При этих словах я встрепенулась, умоляла его поскорее разузнать все, и если он не может принести мне добрые вести о Лотарио, то, по крайней мере, пусть позаботится о собственной безопасности и никогда не возвращается сюда, так как я решила отдать себя в руки правосудия и открыть все, что мне известно об этом деле, чтобы, если возможно, искупить свою вину, подвергнув себя мукам искреннего раскаяния и постыдной смерти. Он очень хладнокровно стал доказывать неразумность моего предубеждения против него, совершившего лишь то, что внушила ему любовь ко мне и оправдывала его честь; что теперь, когда он, подвергая опасности свою жизнь, стал орудием моей мести, я готова оттолкнуть его, как случайного гнусного посредника; если же ему посчастливится принести весть о выздоровлении Лотарио, весьма возможно, что злоба моя снова разгорится и я буду попрекать его за неудачу в предпринятом деле. Я убеждала его в противном: он станет мне дороже, чем раньше, ибо тогда я уверюсь, что он действовал, следуя правилам человека чести, а не как наемный убийца, и не унизился до того, чтобы лишить жизни противника, каким бы тот ни был закоренелым негодяем, хотя судьба и дала ему эту власть.
— В таком случае, мадам, — сказал он, — что бы там ни случилось, мне нетрудно будет доказать, что я не поступился честью.

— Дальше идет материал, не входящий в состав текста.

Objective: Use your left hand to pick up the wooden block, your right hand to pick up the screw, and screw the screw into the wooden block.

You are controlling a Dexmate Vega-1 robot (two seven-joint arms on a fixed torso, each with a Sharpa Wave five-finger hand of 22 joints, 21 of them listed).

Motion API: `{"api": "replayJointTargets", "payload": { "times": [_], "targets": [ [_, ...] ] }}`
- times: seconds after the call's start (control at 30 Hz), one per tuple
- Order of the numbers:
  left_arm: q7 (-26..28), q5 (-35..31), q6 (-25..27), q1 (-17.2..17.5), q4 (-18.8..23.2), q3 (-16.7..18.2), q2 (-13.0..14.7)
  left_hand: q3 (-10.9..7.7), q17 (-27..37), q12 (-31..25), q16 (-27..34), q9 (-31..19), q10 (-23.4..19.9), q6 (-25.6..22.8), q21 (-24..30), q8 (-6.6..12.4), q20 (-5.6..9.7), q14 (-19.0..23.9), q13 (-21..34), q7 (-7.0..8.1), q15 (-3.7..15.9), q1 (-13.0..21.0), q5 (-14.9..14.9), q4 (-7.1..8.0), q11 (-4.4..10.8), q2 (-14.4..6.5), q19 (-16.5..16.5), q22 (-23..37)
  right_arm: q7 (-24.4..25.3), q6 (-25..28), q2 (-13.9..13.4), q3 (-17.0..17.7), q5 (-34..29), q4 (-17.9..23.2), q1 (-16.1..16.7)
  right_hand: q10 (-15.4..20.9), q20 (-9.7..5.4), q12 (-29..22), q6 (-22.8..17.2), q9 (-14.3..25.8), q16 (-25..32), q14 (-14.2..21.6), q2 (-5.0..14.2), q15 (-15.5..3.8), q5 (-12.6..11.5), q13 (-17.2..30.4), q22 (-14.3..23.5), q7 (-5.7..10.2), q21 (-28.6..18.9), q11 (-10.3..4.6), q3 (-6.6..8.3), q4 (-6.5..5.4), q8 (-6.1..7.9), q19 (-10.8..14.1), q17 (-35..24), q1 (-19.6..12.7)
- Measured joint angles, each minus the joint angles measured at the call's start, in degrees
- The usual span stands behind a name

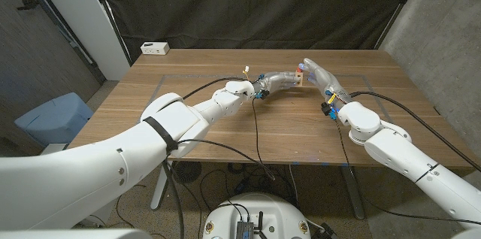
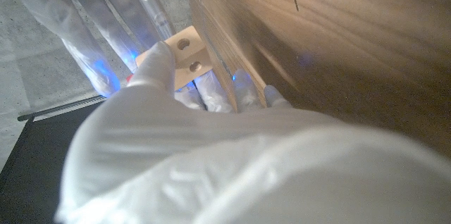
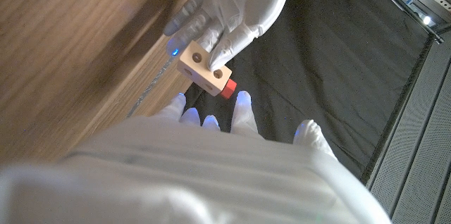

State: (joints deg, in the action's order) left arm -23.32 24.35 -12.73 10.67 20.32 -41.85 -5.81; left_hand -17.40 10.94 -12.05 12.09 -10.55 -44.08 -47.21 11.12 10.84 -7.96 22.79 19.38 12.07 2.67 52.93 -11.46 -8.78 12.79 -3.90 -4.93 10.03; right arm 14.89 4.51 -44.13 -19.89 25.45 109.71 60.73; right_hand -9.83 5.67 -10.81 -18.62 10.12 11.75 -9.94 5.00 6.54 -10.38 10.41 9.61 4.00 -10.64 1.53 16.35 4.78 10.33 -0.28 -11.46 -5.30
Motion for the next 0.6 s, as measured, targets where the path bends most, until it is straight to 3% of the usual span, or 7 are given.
{"api": "replayJointTargets", "payload": {
  "times": [0.6],
  "targets": [
    [-1.4,-0.3,-1.6,0.1,0.0,0.2,0.0,0.06,0.0,0.0,0.0,0.0,0.0,0.1,0.0,0.0,0.0,0.0,0.0,-0.1,0.0,0.0,0.0,-0.06,0.0,0.0,0.0,0.0,0.6,0.4,-0.1,1.7,0.8,-1.1,0.7,0.0,0.29,0.0,1.5,0.0,0.0,0.0,0.0,0.0,0.0,0.0,0.0,0.38,0.0,0.0,0.0,0.0,0.0,0.3,0.0,0.0]
  ]
}}
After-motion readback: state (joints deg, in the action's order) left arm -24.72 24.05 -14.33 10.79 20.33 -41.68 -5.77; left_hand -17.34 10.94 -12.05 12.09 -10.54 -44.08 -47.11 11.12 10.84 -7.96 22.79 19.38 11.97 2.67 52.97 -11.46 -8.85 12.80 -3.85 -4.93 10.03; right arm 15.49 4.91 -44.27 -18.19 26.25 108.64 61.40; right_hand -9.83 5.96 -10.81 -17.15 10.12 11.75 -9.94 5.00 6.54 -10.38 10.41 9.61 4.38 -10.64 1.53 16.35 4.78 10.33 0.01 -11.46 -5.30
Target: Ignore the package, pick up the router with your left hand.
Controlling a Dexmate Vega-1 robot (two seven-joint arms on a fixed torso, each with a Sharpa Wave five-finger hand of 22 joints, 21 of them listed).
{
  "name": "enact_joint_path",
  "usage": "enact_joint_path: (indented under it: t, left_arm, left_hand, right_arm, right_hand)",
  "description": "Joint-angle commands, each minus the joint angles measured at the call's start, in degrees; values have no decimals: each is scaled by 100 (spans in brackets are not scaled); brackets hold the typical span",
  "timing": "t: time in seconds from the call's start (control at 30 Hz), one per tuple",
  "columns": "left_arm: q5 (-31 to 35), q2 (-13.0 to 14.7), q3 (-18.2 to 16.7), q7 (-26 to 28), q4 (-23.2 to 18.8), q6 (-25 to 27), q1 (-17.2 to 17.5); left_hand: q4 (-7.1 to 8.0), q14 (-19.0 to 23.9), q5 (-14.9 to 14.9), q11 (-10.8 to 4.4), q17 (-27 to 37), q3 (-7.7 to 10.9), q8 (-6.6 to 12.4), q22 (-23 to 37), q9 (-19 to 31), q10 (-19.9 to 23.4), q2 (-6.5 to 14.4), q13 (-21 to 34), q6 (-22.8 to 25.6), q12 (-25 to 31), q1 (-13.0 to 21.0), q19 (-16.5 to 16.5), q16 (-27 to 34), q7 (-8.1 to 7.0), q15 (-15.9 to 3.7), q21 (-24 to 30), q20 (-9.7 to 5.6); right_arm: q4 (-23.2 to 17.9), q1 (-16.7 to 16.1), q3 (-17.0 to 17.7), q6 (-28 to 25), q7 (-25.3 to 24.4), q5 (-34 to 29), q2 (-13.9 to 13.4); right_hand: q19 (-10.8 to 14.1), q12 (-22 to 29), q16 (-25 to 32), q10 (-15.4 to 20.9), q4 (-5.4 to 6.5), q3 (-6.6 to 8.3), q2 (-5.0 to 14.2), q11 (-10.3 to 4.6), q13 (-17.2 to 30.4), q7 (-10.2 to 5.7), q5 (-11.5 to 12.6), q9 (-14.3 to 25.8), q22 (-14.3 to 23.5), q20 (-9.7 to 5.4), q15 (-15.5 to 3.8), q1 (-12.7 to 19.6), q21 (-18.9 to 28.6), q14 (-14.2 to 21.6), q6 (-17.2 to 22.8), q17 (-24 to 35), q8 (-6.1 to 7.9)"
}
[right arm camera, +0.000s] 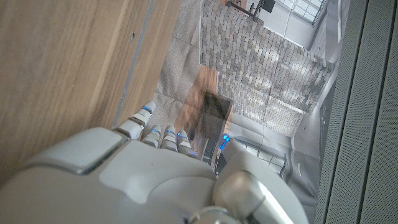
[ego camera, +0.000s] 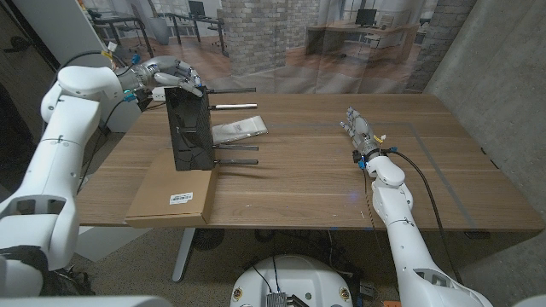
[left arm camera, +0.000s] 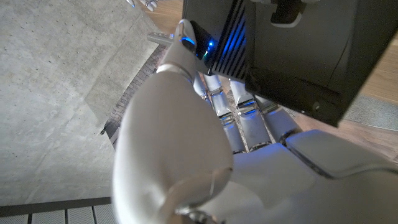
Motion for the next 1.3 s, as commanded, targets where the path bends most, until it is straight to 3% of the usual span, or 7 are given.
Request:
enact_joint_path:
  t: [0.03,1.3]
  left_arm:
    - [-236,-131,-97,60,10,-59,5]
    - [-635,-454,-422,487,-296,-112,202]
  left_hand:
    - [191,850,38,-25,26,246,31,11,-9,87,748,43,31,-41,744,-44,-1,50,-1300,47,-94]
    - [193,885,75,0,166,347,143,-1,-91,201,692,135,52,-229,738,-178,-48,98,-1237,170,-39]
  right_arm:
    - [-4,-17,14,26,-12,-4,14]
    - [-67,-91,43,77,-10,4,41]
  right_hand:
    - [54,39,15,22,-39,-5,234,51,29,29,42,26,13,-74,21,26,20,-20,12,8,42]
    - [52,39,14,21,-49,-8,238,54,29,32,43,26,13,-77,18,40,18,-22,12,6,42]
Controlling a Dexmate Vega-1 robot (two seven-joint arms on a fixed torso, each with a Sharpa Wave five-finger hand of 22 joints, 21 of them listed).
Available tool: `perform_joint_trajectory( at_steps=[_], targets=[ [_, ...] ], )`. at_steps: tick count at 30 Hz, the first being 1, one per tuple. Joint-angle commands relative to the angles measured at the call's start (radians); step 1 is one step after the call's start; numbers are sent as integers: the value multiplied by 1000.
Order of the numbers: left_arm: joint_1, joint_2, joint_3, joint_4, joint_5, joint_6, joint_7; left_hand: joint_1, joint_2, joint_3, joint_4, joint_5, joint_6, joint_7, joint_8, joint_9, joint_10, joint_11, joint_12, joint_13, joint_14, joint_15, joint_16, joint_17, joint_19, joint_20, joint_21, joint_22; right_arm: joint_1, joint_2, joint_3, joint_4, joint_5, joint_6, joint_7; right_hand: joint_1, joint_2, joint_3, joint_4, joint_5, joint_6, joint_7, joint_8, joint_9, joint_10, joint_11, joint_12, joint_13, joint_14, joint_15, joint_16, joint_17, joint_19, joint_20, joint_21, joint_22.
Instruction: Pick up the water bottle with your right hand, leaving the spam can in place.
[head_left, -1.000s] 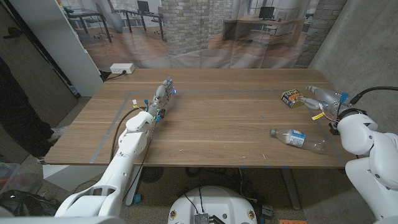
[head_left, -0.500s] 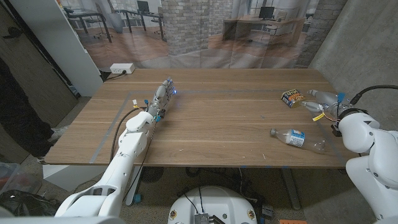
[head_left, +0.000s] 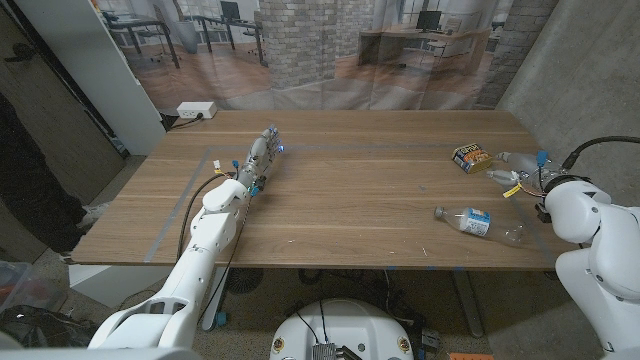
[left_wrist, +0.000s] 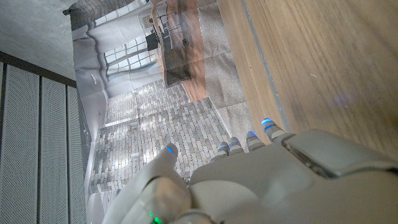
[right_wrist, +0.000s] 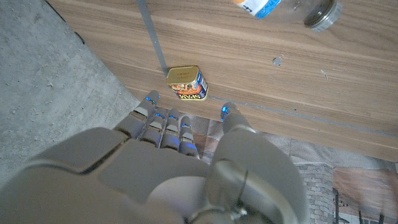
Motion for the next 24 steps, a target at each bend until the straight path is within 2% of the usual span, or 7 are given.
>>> perform_joint_trajectory(
  at_steps=[1,15,20,24],
  targets=[
    [-4,-2,1,7,1,-2,-4,3,34,-5,3,1,-182,1,3,6,-177,0,-2,6,-191,3,1,5,-91,9,-7,4,10,5,-10,-2,-64,1,70,17,-1,5,-10,-2,-8,0,-4,3,-10,1,-6,5,1,4,-1,0,3,10,-2,3],
    [-2,-4,0,9,2,-3,-5,4,34,-5,2,1,-182,1,3,6,-177,1,-1,6,-191,3,1,5,-91,8,-8,4,16,11,-16,-10,-128,33,130,65,-25,13,-33,1,-27,2,-5,2,-29,-4,-8,5,-7,7,-3,0,4,15,-5,2],
    [-2,-4,0,8,1,-3,-6,5,33,-5,1,1,-182,1,2,6,-177,1,-1,6,-192,3,0,5,-91,7,-9,4,15,10,-17,-13,-147,49,155,76,-54,4,-35,4,-41,2,-6,2,-39,-4,-9,5,-10,10,-4,0,2,20,-7,2],
    [-2,-4,0,9,2,-2,-6,5,33,-5,1,1,-182,1,2,6,-176,1,-1,6,-192,3,0,5,-92,7,-10,4,18,12,-20,-13,-167,59,178,77,-97,-15,-31,9,-46,1,-5,2,-47,-8,-8,5,-13,12,-3,1,2,21,-8,2]
  ],
)
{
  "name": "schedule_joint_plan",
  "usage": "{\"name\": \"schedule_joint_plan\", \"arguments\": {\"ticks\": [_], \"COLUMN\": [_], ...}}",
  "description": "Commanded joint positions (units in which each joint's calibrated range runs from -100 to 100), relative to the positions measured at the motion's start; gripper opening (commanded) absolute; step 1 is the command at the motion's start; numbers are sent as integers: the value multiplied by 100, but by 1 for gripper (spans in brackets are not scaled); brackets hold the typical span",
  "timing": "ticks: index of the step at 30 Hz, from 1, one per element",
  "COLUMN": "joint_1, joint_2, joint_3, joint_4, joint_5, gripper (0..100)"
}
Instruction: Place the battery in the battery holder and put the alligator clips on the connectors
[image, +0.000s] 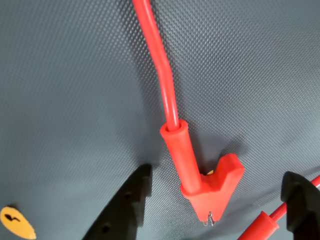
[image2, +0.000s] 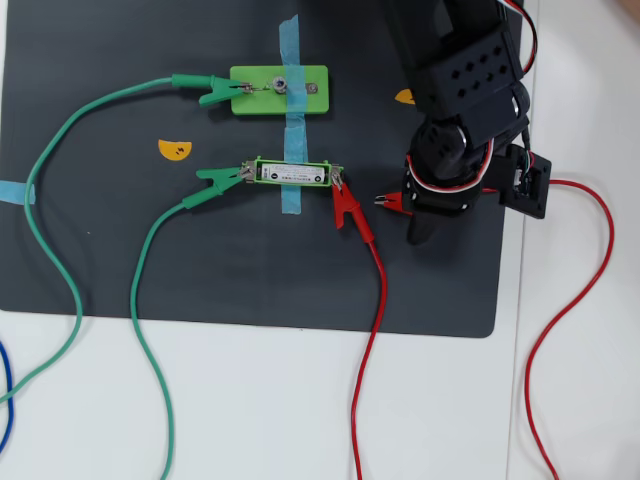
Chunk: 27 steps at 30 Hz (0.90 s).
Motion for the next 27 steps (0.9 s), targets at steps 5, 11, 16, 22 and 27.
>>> {"name": "schedule_joint_plan", "arguments": {"ticks": [5, 11, 16, 22, 27], "joint_1": [75, 106, 439, 419, 419], "joint_2": [257, 283, 283, 283, 283], "joint_3": [-511, -599, -494, -485, -485], "joint_4": [1, 301, 611, 680, 680], "joint_5": [22, 17, -145, -265, -254], "gripper": [26, 26, 26, 26, 26]}}
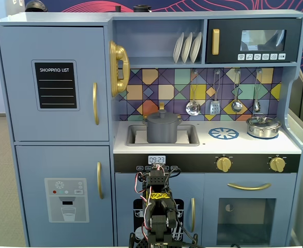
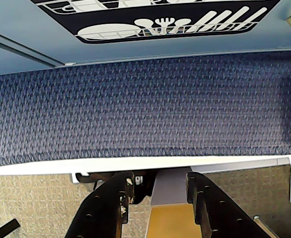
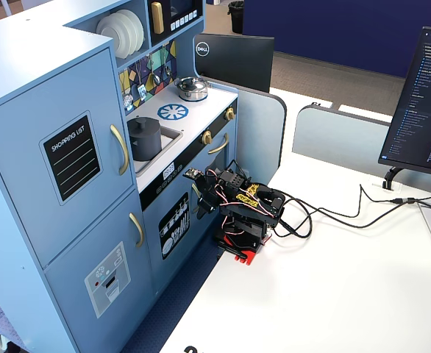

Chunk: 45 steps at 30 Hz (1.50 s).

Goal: Take off the lid from the gray recipient and place it on the counter

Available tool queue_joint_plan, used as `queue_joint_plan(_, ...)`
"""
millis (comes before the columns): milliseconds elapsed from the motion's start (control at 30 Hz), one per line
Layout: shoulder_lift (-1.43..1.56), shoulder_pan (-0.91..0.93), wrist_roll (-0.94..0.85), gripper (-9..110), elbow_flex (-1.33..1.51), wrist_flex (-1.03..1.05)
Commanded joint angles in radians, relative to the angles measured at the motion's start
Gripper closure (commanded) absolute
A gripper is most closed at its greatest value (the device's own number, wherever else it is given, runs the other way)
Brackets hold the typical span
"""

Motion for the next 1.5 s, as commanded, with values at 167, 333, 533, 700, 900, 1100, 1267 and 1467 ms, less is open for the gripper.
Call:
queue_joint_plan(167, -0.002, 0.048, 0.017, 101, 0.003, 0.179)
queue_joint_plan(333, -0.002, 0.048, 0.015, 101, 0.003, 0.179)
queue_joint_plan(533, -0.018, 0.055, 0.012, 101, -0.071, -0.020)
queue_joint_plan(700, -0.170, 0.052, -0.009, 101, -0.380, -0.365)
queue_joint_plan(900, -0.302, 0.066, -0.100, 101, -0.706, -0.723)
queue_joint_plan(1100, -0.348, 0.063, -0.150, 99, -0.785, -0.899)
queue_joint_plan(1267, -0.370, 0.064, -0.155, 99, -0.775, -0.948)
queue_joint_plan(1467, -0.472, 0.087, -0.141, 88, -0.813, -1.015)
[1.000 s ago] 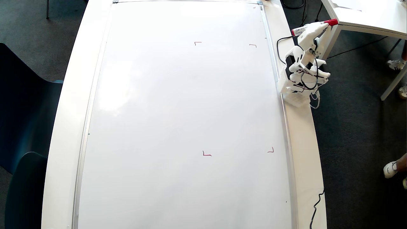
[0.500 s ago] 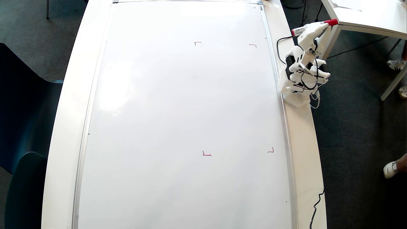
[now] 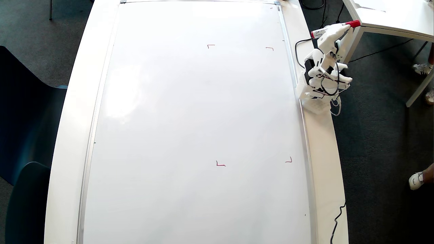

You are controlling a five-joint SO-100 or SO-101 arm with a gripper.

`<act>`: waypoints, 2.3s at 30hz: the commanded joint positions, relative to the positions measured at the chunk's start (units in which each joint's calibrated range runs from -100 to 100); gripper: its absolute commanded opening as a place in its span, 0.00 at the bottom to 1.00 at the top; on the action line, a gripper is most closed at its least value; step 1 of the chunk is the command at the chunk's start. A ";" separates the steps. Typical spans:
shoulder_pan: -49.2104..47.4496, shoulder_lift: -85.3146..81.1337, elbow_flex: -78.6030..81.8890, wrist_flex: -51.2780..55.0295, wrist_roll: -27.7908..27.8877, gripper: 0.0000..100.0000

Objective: Draw on a whiteboard a robot head using a pen attached to the gripper

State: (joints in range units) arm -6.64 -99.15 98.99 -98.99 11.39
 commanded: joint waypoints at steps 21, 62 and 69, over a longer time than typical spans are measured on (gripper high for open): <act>0.19 0.41 0.37 -0.75 0.46 0.01; 0.26 1.42 -2.90 0.46 0.30 0.01; -0.25 19.03 -28.23 18.53 0.14 0.01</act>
State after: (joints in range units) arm -7.01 -88.99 84.29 -89.61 11.39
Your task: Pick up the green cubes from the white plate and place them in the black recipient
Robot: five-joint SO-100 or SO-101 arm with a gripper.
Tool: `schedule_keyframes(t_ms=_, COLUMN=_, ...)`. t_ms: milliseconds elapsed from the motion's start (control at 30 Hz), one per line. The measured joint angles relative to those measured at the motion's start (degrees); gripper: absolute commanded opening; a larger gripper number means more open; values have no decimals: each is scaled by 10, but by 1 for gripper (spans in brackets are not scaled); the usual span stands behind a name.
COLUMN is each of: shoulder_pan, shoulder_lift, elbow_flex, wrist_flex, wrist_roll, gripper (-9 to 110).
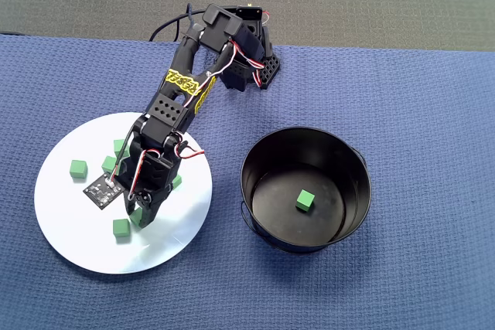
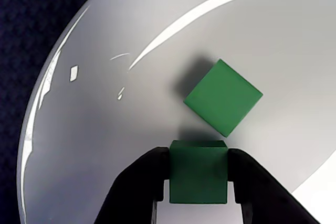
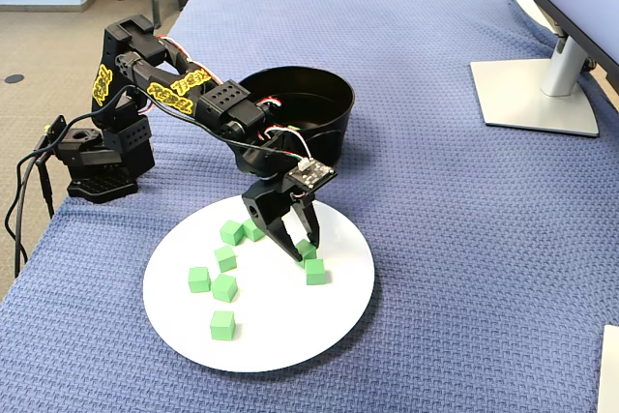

И он ушел, чтобы разузнать о последствиях дуэли. Теперь я еще мучительнее чувствовала свою вину и свое несчастье; страдания, перенесенные мною доселе, были вызваны моим легковерием и слабостью, и совесть не могла осудить меня за преступления, вполне простительные, но теперь, когда я смотрела на себя как на убийцу, нет слов выразить ужас, терзавший мое воображение, непрестанно преследуемое образом умершего, и грудь моя разрывалась от невыносимой пытки, которой я не предвидела конца. Наконец вернулся Горацио (так буду я называть моего содержателя), сказал, что мне нечего бояться, и вручил такую записку:
«Мадам, как мне известно, дело идет о вашем спокойствии духа, а потому я позволяю себе уведомить вас, что раны, нанесенные мне Горацио, несмертельны. В этом утешении не может отказать мое человеколюбие даже той особе, которая пыталась смутить покой, а также лишить жизни
Лотарио».Хорошо зная этот почерк, я не имела никаких оснований сомневаться в подлинности письма, которое я перечитала вне себя от радости и с таким жаром ласкала Горацио, что он казался счастливейшим человеком. Так была я спасена от отчаяния угрозой еще большего несчастья, чем то, какое меня угнетало. Горести подобны узурпаторам: сильнейшая вытесняет все остальные.